1,3-Dinitrobenzene metabolism and protein binding.

1,3-Dinitrobenzene is a testicular toxicant, which produces a lesion in the seminiferous tubules of the rat. In the present study, we investigated which subcellular fractions of the seminiferous tubules are capable of 1,3-dinitrobenzene metabolism and protein adduct formation. Subcellular fractions of the liver were used as positive controls and to further investigate potentially important binding proteins. Microsomes, cytosol, and mitochondria prepared from each tissue were incubated with 200 microM [(14)C]1,3-dinitrobenzene and 2 mM NADH or NADPH. Since nitroreduction is an oxygen sensitive metabolic pathway, incubations were carried out in the presence and absence of oxygen. Under anaerobic conditions, 1,3-dinitrobenzene was metabolized to nitroaniline and/or nitrophenylhydroxylamine. Metabolite formation was inhibited under aerobic conditions, suggesting the presence of an oxygen-dependent redox-cycle. For the seminiferous tubules, no metabolites were generated under aerobic conditions. In the absence of oxygen, only the mitochondria produced 1,3-dinitrobenzene metabolites. For the liver, under anaerobic conditions, all three subcellular fractions produced 1,3-dinitrobenzene metabolites with the microsomes containing the greatest activity. However, under aerobic conditions, only the microsomes generated metabolites. One-dimensional gel electrophoresis demonstrated that protein adduct formation within the liver and seminiferous tubule subcellular fractions correlated with metabolite formation. Addition of GSH to seminiferous tubule mitochondrial incubations decreased the amount of (14)C-labeled protein. Moreover, when seminiferous tubule mitochondria were incubated with 1,3-dinitrobenzene at an increased protein concentration, radioactive labeling of a 54 kDa protein became more prominent. Two-dimensional gel electrophoresis of liver mitochondrial protein incubated with [(14)C]1,3-dinitrobenzene and NADPH yielded three predominantly radiolabeled proteins of the same approximate size (54 kDa). Amino acid sequencing identified each of these proteins as rat mitochondrial aldehyde dehydrogenase.

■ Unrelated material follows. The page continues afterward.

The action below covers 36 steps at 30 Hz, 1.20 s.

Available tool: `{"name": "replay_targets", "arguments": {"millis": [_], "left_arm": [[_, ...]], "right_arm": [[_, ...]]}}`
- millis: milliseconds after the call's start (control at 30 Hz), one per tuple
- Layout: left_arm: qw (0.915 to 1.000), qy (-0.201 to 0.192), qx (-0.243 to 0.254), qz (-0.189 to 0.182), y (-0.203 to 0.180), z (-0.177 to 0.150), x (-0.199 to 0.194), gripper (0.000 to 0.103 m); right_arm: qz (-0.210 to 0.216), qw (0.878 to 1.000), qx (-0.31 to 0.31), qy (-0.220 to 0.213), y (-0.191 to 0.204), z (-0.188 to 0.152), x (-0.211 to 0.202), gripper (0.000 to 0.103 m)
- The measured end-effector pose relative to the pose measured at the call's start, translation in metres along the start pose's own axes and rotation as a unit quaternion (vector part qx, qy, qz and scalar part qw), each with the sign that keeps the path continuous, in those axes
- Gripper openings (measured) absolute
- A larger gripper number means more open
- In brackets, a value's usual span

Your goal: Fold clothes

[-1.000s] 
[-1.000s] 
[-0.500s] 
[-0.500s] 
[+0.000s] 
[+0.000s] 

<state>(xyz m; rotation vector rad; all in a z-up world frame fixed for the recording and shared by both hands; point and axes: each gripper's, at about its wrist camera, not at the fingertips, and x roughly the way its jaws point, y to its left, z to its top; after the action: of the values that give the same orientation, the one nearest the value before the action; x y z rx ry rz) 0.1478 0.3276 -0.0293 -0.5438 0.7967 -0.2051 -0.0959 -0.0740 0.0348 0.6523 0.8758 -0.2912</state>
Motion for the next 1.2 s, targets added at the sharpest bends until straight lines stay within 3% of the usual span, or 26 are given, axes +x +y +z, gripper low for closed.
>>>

1,3-Dinitrobenzene metabolism and GSH depletion.

Previous work demonstrated that the mitochondrial fraction of rat seminiferous tubules is capable of metabolizing 1,3-dinitrobenzene, using NADPH as a cofactor. Moreover, 1,3-dinitrobenzene treatment of rat tubules caused a decrease in mitochondrial GSH levels. In situ mitochondrial metabolism of 1,3-dinitrobenzene may have caused this depletion through the production of reactive oxygen intermediates, generating oxidative stress and/or one or more metabolites of 1,3-dinitrobenzene which reacted nonenzymatically with GSH. The goal of this study is to investigate which of these two potential mechanisms may have caused the observed GSH depletion. Liver microsomes, known to rapidly metabolize 1,3-dinitrobenzene, generated the superoxide anion radical when incubated with 1,3-dinitrobenzene and NADPH. However, with the seminiferous tubule mitochondria, no oxygen radicals were detected. Hence, the aforementioned GSH depletion is unlikely due to the production of reactive oxygen intermediates from in situ mitochondrial metabolism of 1,3-dinitrobenzene. To investigate the ability of 1,3-dinitrobenzene metabolites to deplete seminiferous tubule mitochondrial GSH, mitochondria were incubated with 1,3-dinitrobenzene and NADPH. Loss of GSH correlated with the appearance of the 1,3-dinitrobenzene metabolites, nitrophenylhydroxylamine and nitroaniline. Subsequent investigation demonstrated that the metabolites, nitrosonitrobenzene, known to react nonenzymatically with nonprotein sulfhydryls, and nitrophenylhydroxylamine both oxidized seminiferous tubule mitochondrial GSH. Further studies suggested that nitrophenylhydroxylamine could deplete GSH via a free radical mechanism. In aqueous solution, this metabolite was shown to exist in equilibrium with a radical form, thought to be the hydronitroxide radical. The addition of GSH eliminated the signal, implying that the radical reacted nonenzymatically with GSH. In conclusion, the data in this study suggest that the decrease in mitochondrial GSH observed in DNB-treated seminiferous tubules is due to the formation of NPHA and NNB and not reactive oxygen intermediates.